Selon le personnel hospitalier, les médicaments et le traumatisme l’avaient un peu défigurée. Par respect, je décidai de ne pas la revoir, persuadée qu’elle n’aurait pas aimé qu’on la vît ainsi. Un corps mort n’est qu’un cadavre, un morceau de viande en phase de décomposition. Je préférais garder en mémoire l’image de la femme belle et toujours souriante qu’elle avait été.
Cette femme qui a marqué la vie de ceux qui l’ont aimée était ma mère. Il m’arrive encore, quinze plus tard, d’espérer qu’elle revienne…
(Repris d’un texte écrit le 18.06.1996)
je suis désolée d’apprendre que ta maman est partie depuis 15 ans.
je ne savais pas qu’elle était morte si jeune
je suis tout à fait d’accord avec toi quand tu dis que c’est difficile de voir les gens se dégradaient, eux mêmes, peut être n’aimeraient pas qu’on les voit comme cela.
je suis d’accord de garder un bon souvenir d’eux une belle image.
j’ai un exemple à te donner, la soeur de gérard avait une amie depuis au moins 40 ans, elle est morte aussi à 64 ans, d’un cancer.
eh bien figure toi que la soeur de gérard m’a montré une photo de son amie en phase terminale, j’ai trouvé cela magabre, cela m’a perturbé toute la nuit, je revoyais son visage.

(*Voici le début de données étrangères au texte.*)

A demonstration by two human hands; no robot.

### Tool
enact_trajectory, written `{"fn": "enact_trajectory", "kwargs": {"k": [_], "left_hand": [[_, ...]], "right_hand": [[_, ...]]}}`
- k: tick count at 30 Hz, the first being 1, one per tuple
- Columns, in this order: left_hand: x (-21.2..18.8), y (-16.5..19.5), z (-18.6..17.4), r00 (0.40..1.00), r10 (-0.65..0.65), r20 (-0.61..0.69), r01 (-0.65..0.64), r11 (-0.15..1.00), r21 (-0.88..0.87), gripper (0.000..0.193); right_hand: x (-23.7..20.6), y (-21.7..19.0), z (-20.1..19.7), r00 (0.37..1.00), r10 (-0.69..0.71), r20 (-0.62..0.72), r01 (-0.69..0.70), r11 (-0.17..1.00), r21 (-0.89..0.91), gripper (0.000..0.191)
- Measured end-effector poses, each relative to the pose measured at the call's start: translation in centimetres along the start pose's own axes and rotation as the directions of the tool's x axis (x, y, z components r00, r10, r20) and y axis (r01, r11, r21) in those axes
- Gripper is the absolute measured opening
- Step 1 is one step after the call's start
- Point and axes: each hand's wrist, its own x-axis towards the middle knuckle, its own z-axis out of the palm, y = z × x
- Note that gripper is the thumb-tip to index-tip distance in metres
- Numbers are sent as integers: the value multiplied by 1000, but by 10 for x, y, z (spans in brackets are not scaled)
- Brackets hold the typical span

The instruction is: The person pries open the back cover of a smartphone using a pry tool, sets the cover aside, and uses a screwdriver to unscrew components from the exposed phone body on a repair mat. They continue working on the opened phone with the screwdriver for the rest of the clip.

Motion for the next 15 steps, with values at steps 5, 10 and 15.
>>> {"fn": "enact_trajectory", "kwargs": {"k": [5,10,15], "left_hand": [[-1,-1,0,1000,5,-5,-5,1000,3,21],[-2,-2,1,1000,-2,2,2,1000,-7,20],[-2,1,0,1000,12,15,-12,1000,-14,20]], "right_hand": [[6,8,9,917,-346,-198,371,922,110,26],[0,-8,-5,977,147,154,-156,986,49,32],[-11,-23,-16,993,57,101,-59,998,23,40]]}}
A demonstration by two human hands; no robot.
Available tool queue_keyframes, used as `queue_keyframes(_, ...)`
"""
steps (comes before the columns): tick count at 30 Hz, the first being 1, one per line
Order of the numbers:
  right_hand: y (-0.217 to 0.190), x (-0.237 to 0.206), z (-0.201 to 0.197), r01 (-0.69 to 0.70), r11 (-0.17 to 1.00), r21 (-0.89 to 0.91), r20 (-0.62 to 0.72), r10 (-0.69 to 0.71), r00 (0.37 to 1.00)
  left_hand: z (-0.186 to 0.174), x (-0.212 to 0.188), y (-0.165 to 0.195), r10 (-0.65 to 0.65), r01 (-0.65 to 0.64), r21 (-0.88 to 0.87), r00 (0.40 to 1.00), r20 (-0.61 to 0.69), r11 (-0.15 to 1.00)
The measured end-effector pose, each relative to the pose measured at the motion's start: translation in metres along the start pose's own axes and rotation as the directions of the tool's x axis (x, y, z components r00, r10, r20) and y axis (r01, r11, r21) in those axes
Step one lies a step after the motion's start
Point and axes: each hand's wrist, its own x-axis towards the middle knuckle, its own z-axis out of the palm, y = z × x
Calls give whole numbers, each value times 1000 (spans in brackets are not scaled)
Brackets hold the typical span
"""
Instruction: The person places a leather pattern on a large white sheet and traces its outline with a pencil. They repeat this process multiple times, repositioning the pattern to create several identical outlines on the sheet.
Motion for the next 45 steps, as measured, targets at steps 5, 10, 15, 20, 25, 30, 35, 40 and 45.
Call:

alors que cette personne était grande, belle femme, belle allure, tu aurais cru une vieille de plus de 80 ans tellement qu’elle était rongée par la maladie.
je suis émue de lire ce commentaire car j’ ai assisté seul à la mort de mon feu père! 36 ans déjà je n’ oublie pas!
se voir vieillir , devenir dépendante d’ autrui est aussi ma grande peur!
j’ ai mis 5 années à comprendre que mon père ne reviendrait pas!
il est effectivement préférable lorsqu’ une femme de 62 ans à su conserver toute sa fraîcheur, sa beauté physique de ne pas subir le choc de la voir défigurée!! gardez en tête un souvenir intact comme tu l’ as connu dans la vie!
ma mère m’ a interdit de revoir mon père lorsque le prêtre est venu à son chevet!
porte bouclées , on nous a expédiez chez des amies de ma mère! pas de possibilités non plus d’ assister à l’ enterrement!!mon père était resté tellement frais, ( une rupture d’ anévrisme ) n’ est pas une mort qui abime les chairs! j’ ai attendu 5 jours pour découvrir au retour à la maison que mon père était dans sa tombe!
ma mère avait souhaité garder son mari 3 jours auprès d’ elle avec les moyens les plus perfectionnés de l’ époque!!
en résumé! ne pas avoir pu dire au revoir à mon père est un traumatisme qui persiste encore! ne pas avoir pu le revoir sur un lit que la famille du sud avait installé au rez de chaussée est une pièce , un morceau de vie que l’ on m’ a enlevé de ma vie! que l’ on m’ a interdit de partager!pourtant l’ image de mon père même mort était belle!!
la psychologie et ma mère cela fait deux!!
nul n’ oublie un être proche!!j’ espère encore parfois qu’ il me fait un signe!! mais cela est une histoire de croyance!
c’ est un autre débat! sujet!!!
la vie est belle mais à chaque fois que la date anniversaire de sa mort arrive!
je vis en ermite !!!merci d’ avoir fait partagé ce moment entre vie et mort!
entre jeunesse et décrépitude!
c’ est la vie ! je sais! mais il faut osé en parler!